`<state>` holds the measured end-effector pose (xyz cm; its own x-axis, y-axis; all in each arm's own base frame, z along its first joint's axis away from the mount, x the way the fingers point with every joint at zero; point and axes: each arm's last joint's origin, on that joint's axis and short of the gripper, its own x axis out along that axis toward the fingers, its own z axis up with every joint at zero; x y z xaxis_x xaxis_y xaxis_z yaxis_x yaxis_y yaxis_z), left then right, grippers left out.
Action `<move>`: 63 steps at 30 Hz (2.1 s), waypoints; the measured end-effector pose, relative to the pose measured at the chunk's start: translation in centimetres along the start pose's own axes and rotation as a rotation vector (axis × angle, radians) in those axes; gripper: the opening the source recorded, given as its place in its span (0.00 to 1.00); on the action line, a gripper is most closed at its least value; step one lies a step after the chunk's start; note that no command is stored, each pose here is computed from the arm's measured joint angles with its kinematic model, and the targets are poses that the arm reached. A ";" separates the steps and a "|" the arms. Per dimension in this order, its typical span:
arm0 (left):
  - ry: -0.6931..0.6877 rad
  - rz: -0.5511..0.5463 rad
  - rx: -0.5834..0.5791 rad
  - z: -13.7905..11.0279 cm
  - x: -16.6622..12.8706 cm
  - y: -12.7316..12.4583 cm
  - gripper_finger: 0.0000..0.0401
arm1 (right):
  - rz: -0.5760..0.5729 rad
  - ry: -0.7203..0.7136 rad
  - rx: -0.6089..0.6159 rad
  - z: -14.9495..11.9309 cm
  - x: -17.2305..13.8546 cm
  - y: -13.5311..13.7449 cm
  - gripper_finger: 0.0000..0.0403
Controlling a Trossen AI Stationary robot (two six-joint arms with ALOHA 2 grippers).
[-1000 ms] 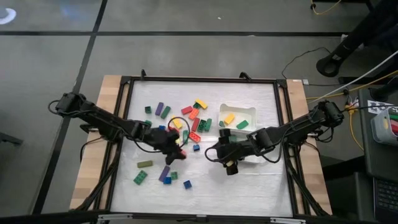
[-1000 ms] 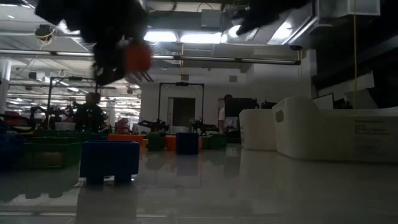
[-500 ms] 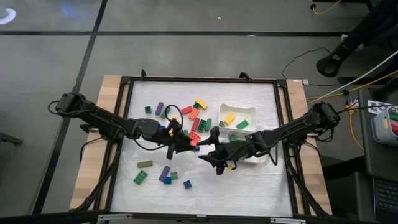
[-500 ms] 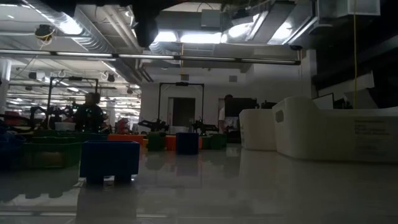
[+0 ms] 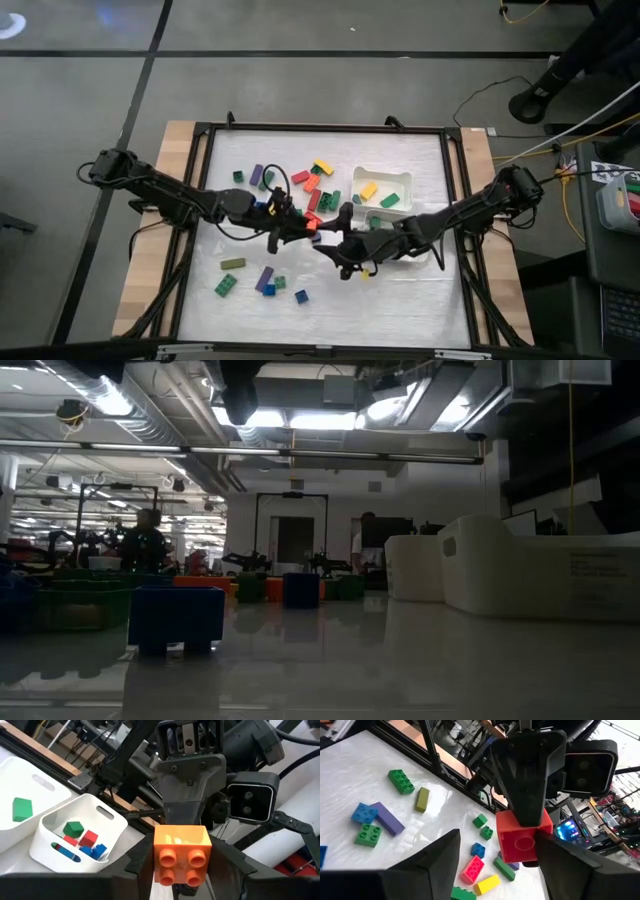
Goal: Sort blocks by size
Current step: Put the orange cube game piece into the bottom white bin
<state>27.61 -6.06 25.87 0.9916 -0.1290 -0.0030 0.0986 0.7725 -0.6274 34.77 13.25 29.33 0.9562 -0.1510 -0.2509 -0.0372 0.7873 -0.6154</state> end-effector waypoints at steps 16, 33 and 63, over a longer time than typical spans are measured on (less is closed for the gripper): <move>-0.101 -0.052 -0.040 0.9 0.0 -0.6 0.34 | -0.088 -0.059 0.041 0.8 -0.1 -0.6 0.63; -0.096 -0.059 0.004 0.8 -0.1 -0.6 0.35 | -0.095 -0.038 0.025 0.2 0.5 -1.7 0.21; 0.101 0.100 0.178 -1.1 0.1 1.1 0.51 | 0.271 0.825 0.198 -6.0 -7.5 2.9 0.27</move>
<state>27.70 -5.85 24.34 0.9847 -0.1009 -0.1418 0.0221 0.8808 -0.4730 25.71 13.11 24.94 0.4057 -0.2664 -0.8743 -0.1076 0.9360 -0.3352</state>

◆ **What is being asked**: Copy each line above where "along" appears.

◆ **Output of the task**:
`<state>` holds the measured end-effector pose (xyz cm; its own x-axis, y-axis; all in each arm's own base frame, z along its first joint's axis away from the mount, x the way the fingers point with every joint at zero; point and axes: each arm's last joint's origin, on that joint's axis and short of the gripper, its own x axis out along that axis toward the fingers, its own z axis up with every joint at zero; x y z xaxis_x xaxis_y xaxis_z yaxis_x yaxis_y yaxis_z), left then right, grippers left out.
Action `<move>`: 63 steps at 30 Hz (2.1 s), waypoints; the measured end-effector pose, relative to the pose measured at the chunk's start: translation in centimetres along the start pose's own axes and rotation as a rotation vector (axis × angle, radians) in those axes; gripper: the opening the source recorded, given as its place in its span (0.00 to 1.00); on the action line, a gripper is most closed at its least value; step one lies a step after the chunk's start; note that no command is stored, each pose here is computed from the arm's measured joint angles with its kinematic model, and the targets are poses that the arm reached. A ";" separates the steps and a "|" the arms. Per dimension in this order, its typical span:

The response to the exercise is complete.